Return only the lines of the data below from the line with "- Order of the" up to and including the line with "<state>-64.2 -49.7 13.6", exactly as written, with the pictures omitted.

Stored entries:
━━━━━━━━━━━━━━━━━━━━
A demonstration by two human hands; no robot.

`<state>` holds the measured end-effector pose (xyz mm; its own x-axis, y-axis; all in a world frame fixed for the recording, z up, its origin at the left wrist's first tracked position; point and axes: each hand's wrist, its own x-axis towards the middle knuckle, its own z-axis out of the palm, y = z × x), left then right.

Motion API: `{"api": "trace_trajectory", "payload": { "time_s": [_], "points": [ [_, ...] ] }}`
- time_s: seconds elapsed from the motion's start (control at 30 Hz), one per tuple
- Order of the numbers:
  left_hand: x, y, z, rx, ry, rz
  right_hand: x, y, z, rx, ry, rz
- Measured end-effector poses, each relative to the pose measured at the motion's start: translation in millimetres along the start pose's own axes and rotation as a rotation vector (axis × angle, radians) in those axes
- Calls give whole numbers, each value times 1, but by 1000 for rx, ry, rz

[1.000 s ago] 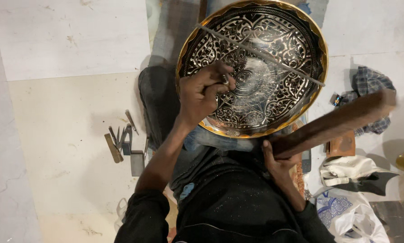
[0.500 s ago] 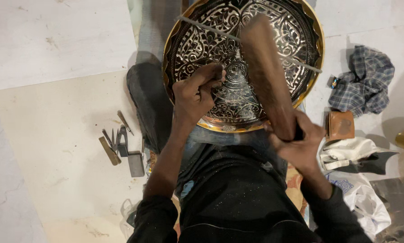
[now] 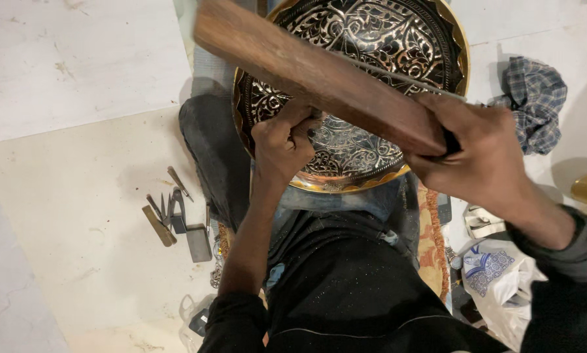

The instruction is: The person is sitting on the floor, holding a metal chisel against a decorative metal plate and striking it with a wooden mallet to create intricate patterns. The person repeatedly repositions the chisel and strikes it to continue the engraving process.

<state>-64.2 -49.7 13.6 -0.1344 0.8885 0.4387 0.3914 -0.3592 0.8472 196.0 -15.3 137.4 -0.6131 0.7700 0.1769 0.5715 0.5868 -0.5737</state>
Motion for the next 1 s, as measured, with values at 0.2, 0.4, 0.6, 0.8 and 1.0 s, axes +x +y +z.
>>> {"api": "trace_trajectory", "payload": {
  "time_s": [0.2, 0.4, 0.6, 0.8, 1.0],
  "points": [
    [-2, -6, 1, 161, -33, -52, 16, -7, -24, -284, -265, 57],
    [-2, -7, 4, 42, -2, 0, 25, -9, -27, -245, -285, 53],
    [3, -1, 3, 6, -7, 12, 21, 4, -24, -288, -285, 47],
    [5, -2, 4, -10, -5, -3, 26, -1, -24, -315, -290, 75],
    [8, -5, 2, 66, -8, 3, 38, -6, -28, -406, -396, 98]
  ]
}}
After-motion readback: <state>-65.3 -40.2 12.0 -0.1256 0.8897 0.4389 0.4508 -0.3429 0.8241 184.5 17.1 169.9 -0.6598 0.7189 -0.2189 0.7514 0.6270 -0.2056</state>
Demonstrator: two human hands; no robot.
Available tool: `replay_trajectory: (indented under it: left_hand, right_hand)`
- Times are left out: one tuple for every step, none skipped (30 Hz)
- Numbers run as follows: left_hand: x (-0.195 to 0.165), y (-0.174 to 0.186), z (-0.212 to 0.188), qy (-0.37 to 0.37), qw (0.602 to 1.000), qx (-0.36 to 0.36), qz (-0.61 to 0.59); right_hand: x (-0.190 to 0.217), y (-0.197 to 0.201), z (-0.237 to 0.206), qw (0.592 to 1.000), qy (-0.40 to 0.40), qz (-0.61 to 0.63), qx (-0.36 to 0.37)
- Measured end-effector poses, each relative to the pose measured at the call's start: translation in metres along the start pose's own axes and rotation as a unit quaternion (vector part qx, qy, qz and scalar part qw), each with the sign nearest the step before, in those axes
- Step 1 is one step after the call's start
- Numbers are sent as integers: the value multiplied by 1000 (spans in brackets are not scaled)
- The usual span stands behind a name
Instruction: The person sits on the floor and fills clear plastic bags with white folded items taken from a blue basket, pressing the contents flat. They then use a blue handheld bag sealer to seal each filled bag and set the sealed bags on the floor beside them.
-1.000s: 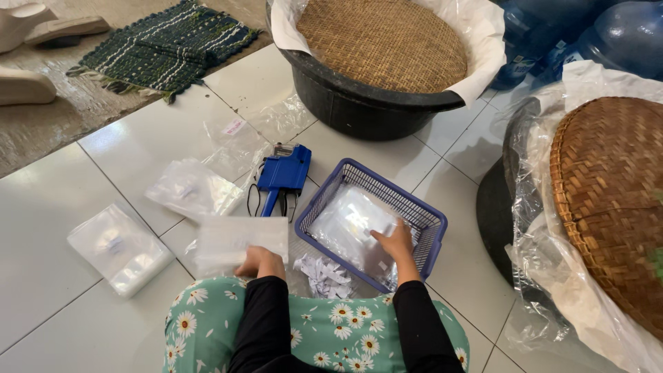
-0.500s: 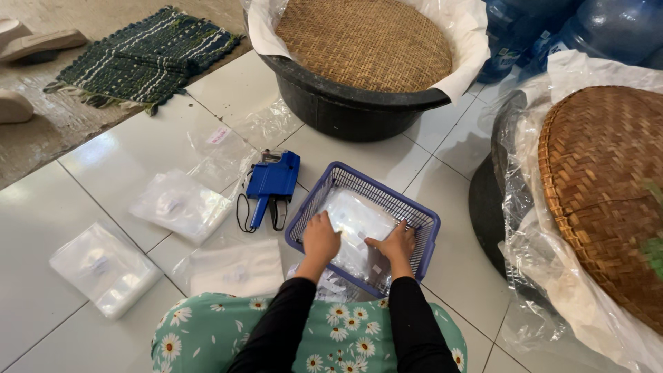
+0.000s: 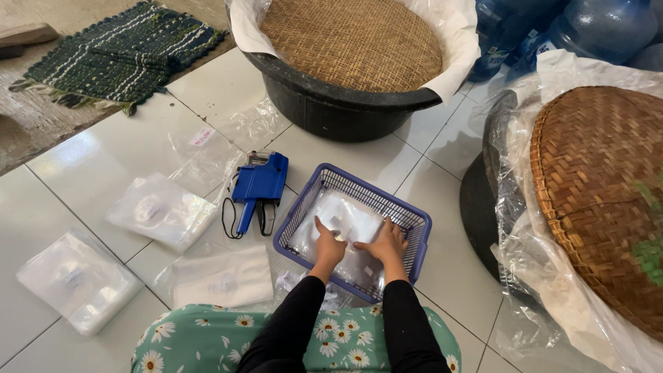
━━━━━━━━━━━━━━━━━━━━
Task solution:
- Order of the numbers:
  left_hand: x, y, z, rx, ry, rz
  right_hand: x, y, z, rx, ry, rz
- Measured end-effector poses, each relative to the pose measured at the motion's start: translation in millimetres along the start pose's own axes and rotation as a rotation vector (axis × angle, radians) in those axes
- Calls give whole numbers, each value times 1, but by 1000 for rx, ry, rz

[1.000 s ago] 
[0.500 s ago] 
[now] 

The instruction is: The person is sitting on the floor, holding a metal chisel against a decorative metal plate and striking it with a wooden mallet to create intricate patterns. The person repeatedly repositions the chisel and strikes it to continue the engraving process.

<state>-64.2 -49.7 13.6 -0.1344 0.8885 0.4387 0.3914 -0.3592 0.8472 196.0 -15.3 137.4 -0.6131 0.7700 0.1769 0.5715 0.5868 -0.5737</state>

This answer is complete as it stands.